From a diagnosis point of view, it might be useful to combine RAT results with laboratory measurements in patient’s blood in pursuit of enhancing RAT performance, particularly when RAT is the only assay available. The machine learning approach employed here enabled us to test this hypothesis. The best-obtained and validated model (formed of RAT plus HB and urea) gave a predictive accuracy of 59.3% and other models with more features, that are COVID-19 related, gave even lower accuracy that this one. This analysis scheme suggests that using laboratory parameter might not afford the desired improvement in diagnostic performance of the RAT studied here, and possibly other RAT. Another point to consider for clinicians is the parameters that should be taken into consideration when performing the test given the differences in the results between RT-qPCR and RAT. The vast difference between determinants of both assays (as shown by random forest classification model) suggests that the differences between the results of both assay have reflected on the parameters to be considered as determinants for the assay.
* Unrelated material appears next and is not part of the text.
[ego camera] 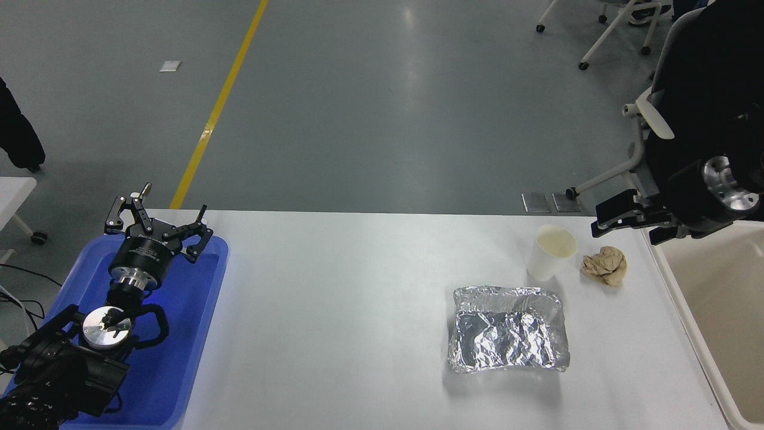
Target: Pick up paper cup place in dustbin
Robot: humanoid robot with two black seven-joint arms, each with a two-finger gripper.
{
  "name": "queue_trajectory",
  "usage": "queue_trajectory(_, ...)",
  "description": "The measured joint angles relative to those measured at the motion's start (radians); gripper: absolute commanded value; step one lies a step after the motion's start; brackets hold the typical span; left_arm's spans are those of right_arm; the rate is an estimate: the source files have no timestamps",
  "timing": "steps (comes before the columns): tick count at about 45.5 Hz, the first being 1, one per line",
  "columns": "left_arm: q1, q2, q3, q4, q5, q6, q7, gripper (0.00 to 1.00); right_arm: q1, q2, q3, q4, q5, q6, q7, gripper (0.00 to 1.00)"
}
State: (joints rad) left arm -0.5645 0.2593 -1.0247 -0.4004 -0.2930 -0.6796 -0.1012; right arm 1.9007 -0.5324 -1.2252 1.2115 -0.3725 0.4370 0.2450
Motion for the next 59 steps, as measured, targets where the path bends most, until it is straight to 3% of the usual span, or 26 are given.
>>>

We acknowledge that this analysis is limited by some factors that should be taken into account in upcoming studies: the small sample size and the unavailability of some participant’s data were due to logistic hurdles during the pandemic time. Obviously, additional samples are required for evaluating this RAT. The limited fund at the time of the study and accelerated pressure for obtaining results precluded us from evaluating the influence of sample processing procedures on the RAT accuracy, such an important factor that might alter test results. We do believe that the strength of this study lies in its performance in real-life settings. We were able to link viral load, sampling time, clinical symptoms and laboratory parameters to the assay results and to test, by machine learning approach, the effect of measuring blood parameters on enhancing RAT performance.